Question-guided Visual Compression with Memory Feedback for Long-Term Video Understanding
Abstract
In the context of long-term video understanding with large multimodal models, many frameworks have been proposed.While transformer-based visual compressors and memory-augmented approaches are often used to process long videos, yet they usually compress each frame independently and therefore fail to achieve strong performance on tasks that require understanding complete events, such as temporal ordering tasks in MLVU and VNBench.

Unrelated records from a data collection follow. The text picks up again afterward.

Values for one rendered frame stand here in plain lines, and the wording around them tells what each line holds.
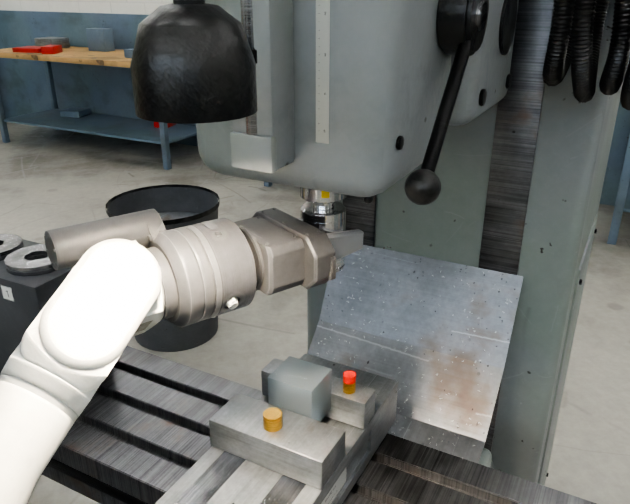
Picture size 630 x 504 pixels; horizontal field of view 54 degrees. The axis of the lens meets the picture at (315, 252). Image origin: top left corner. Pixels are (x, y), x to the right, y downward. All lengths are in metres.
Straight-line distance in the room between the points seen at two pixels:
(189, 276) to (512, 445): 0.78
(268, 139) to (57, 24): 6.80
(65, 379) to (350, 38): 0.33
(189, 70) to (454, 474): 0.64
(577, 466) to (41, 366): 2.04
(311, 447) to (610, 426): 1.95
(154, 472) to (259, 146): 0.50
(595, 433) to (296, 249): 2.03
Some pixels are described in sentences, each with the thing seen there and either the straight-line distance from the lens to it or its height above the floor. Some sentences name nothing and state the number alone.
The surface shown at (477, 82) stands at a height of 1.39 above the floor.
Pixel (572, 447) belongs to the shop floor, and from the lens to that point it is 2.41.
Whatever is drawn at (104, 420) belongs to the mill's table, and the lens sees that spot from 0.96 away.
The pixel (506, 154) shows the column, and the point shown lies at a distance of 0.95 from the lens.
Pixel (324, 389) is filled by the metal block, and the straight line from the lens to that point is 0.75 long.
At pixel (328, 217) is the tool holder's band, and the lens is 0.62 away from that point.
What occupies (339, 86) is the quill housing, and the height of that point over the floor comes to 1.41.
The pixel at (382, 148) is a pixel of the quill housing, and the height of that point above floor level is 1.36.
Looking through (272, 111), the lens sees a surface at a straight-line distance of 0.49.
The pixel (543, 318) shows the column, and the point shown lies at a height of 1.00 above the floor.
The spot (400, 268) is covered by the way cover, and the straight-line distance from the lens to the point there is 1.04.
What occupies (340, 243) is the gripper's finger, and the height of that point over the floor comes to 1.24.
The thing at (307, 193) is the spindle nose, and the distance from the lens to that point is 0.62.
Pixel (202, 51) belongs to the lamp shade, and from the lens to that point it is 0.35.
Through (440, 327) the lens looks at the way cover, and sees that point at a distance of 1.02.
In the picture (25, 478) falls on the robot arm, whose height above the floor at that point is 1.17.
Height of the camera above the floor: 1.48
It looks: 24 degrees down
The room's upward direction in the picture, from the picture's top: straight up
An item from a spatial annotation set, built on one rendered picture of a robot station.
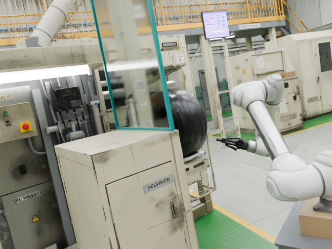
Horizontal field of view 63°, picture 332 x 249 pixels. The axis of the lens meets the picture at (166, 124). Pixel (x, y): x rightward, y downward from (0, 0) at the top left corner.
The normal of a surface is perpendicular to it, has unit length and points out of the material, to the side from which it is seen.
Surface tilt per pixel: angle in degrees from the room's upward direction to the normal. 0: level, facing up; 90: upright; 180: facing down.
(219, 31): 90
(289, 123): 90
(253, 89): 49
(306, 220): 90
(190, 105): 62
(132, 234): 90
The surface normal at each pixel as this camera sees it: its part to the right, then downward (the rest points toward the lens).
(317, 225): -0.59, 0.21
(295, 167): -0.09, -0.67
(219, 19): 0.38, 0.04
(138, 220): 0.58, 0.00
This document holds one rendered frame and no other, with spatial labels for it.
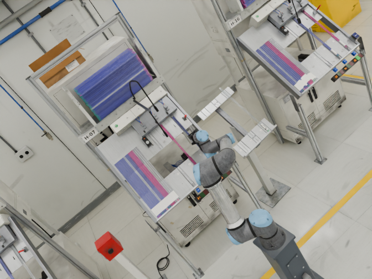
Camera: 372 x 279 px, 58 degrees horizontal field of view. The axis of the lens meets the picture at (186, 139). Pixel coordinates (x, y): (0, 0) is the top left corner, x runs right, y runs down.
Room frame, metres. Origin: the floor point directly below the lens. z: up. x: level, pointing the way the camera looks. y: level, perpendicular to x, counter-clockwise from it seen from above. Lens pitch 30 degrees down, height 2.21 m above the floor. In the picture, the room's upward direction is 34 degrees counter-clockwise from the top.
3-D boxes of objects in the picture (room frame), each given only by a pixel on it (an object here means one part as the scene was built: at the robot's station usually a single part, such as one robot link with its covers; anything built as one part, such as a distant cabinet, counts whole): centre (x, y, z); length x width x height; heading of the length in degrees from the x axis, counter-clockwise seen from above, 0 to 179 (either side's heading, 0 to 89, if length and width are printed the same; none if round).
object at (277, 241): (1.31, -0.10, 0.60); 0.15 x 0.15 x 0.10
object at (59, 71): (2.69, 0.37, 1.82); 0.68 x 0.30 x 0.20; 101
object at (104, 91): (2.42, 0.21, 1.52); 0.51 x 0.13 x 0.27; 101
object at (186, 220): (2.53, 0.29, 0.31); 0.70 x 0.65 x 0.62; 101
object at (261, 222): (1.31, -0.09, 0.72); 0.13 x 0.12 x 0.14; 76
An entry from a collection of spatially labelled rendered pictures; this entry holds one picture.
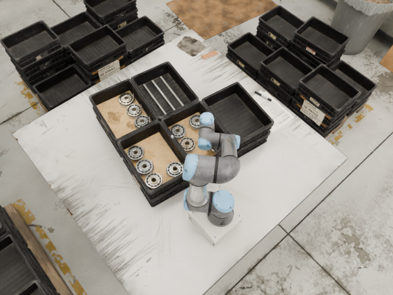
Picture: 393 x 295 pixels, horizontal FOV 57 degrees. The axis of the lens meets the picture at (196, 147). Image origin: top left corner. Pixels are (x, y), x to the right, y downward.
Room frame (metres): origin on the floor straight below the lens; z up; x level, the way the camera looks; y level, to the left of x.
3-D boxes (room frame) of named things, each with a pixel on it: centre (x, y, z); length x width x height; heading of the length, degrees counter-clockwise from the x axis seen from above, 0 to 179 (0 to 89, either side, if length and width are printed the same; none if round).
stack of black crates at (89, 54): (2.23, 0.88, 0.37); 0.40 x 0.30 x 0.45; 134
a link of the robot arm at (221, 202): (0.73, -0.15, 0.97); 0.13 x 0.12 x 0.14; 86
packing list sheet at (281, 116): (1.57, -0.50, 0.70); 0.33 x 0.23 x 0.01; 44
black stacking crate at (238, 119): (1.38, -0.24, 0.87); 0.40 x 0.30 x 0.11; 36
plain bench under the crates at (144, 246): (1.23, 0.12, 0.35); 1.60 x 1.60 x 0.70; 44
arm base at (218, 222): (0.73, -0.16, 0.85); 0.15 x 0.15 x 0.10
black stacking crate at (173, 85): (1.52, 0.23, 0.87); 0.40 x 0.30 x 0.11; 36
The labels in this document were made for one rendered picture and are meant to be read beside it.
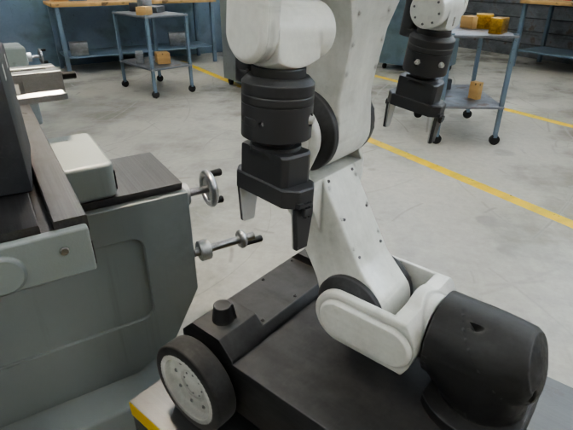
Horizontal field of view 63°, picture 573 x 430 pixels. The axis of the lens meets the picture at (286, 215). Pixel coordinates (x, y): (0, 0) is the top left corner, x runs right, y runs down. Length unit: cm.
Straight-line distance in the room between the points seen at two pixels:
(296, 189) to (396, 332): 36
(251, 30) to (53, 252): 39
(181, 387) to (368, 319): 46
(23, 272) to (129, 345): 79
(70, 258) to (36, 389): 81
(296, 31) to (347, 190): 41
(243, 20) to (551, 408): 104
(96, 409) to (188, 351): 55
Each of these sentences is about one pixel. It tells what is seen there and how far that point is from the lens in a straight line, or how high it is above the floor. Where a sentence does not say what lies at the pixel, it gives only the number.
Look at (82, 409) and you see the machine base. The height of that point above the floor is 20.
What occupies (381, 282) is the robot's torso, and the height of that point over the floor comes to 74.
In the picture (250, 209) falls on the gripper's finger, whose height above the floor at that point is 95.
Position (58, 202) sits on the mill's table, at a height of 96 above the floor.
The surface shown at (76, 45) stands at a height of 36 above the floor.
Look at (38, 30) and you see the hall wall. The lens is 780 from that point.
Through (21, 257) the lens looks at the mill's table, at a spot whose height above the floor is 93.
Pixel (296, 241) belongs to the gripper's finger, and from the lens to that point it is 60.
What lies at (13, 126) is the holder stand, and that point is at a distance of 77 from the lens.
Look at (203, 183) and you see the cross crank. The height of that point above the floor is 67.
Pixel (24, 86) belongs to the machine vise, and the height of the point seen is 100.
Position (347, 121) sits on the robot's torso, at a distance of 80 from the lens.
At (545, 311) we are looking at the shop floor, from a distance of 225.
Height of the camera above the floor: 126
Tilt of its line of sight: 28 degrees down
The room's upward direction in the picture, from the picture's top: straight up
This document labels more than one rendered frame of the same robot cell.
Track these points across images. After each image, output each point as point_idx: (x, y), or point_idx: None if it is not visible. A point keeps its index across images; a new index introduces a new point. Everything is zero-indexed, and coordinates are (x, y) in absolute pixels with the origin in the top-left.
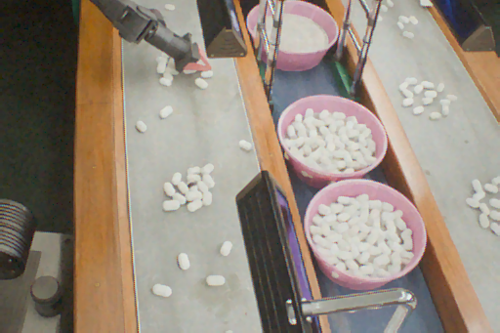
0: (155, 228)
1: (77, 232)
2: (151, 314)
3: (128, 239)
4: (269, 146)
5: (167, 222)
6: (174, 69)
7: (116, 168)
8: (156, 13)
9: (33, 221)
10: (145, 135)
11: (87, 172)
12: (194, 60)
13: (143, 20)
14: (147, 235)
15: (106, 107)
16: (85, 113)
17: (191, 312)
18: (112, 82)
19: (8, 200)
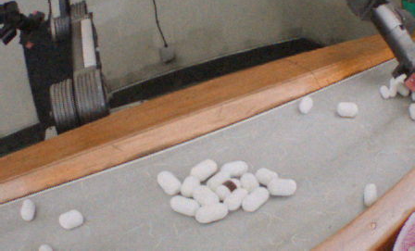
0: (124, 187)
1: (82, 126)
2: (6, 213)
3: (93, 169)
4: (385, 213)
5: (141, 194)
6: (402, 86)
7: (203, 112)
8: (403, 11)
9: (100, 108)
10: (300, 117)
11: (177, 97)
12: (409, 65)
13: None
14: (108, 184)
15: (299, 71)
16: (275, 65)
17: (9, 245)
18: (338, 64)
19: (98, 72)

This motivates us to rethink the conventional one-way scheme from perception to memory, and instead aims to establish a feedback-driven process in which past visual contexts stored in memory can benefit ongoing perception.To this end,we propose Question-guided Visual Compression with Memory Feedback (QViC-MF),a framework for long-term video understanding.At its core is a Question-guided Multimodal Selective Attention (QMSA),which learns to preserve visual information related to the given question from both the current clip and the past related frames in memories. The compressor and memory-feedback works iteratively for each clip of the entire video.This simple yet effective design yields large performance gains on long-term video understanding tasks. Extensive experiments on four benchmarks demonstrate that our method achieves significant improvement over currentstate-of-the-art methods by 6.1\% on MLVU-test, 8.3\% on LVBench, 18.3\% on VNBench Long, and 3.7\% on VideoMME Long.